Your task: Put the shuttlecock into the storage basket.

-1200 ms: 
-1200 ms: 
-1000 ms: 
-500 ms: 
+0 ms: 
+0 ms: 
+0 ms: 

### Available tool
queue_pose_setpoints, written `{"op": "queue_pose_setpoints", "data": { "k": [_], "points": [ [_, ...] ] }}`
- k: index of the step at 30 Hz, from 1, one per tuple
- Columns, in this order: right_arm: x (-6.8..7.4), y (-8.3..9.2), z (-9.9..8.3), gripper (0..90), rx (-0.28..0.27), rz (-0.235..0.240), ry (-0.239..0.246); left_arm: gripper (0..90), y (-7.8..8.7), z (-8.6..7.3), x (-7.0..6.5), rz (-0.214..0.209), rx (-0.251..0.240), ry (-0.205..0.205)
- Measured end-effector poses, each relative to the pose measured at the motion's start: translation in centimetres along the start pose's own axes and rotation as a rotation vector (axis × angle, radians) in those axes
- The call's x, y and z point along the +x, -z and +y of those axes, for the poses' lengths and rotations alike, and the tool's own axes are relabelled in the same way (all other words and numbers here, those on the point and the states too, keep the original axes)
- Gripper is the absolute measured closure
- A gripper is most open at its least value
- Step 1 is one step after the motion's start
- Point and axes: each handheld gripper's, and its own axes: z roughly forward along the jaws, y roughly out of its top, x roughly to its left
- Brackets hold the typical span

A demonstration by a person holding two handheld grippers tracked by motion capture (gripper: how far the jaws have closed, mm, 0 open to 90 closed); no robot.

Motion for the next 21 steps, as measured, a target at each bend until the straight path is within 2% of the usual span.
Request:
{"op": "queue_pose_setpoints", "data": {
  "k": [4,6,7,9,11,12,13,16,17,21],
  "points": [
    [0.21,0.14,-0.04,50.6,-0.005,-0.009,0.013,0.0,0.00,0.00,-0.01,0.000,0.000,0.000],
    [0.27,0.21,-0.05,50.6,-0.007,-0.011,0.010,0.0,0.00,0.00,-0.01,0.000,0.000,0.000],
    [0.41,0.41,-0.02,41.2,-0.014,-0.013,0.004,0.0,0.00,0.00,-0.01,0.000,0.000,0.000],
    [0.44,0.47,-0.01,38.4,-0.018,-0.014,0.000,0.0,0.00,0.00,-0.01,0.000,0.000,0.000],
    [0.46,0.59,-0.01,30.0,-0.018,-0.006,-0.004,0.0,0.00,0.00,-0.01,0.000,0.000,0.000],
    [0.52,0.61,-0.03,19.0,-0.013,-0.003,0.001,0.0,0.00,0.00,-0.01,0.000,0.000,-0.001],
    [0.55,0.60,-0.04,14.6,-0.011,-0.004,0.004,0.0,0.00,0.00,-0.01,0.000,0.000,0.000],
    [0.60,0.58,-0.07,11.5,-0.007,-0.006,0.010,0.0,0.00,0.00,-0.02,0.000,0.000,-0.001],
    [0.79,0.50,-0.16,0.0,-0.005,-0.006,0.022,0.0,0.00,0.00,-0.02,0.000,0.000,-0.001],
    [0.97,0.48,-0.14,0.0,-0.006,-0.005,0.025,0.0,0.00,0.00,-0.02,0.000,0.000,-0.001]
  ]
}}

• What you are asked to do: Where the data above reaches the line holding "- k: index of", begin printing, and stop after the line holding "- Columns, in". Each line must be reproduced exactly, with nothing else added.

• Answer to this exercise:
- k: index of the step at 30 Hz, from 1, one per tuple
- Columns, in this order: right_arm: x (-6.8..7.4), y (-8.3..9.2), z (-9.9..8.3), gripper (0..90), rx (-0.28..0.27), rz (-0.235..0.240), ry (-0.239..0.246); left_arm: gripper (0..90), y (-7.8..8.7), z (-8.6..7.3), x (-7.0..6.5), rz (-0.214..0.209), rx (-0.251..0.240), ry (-0.205..0.205)

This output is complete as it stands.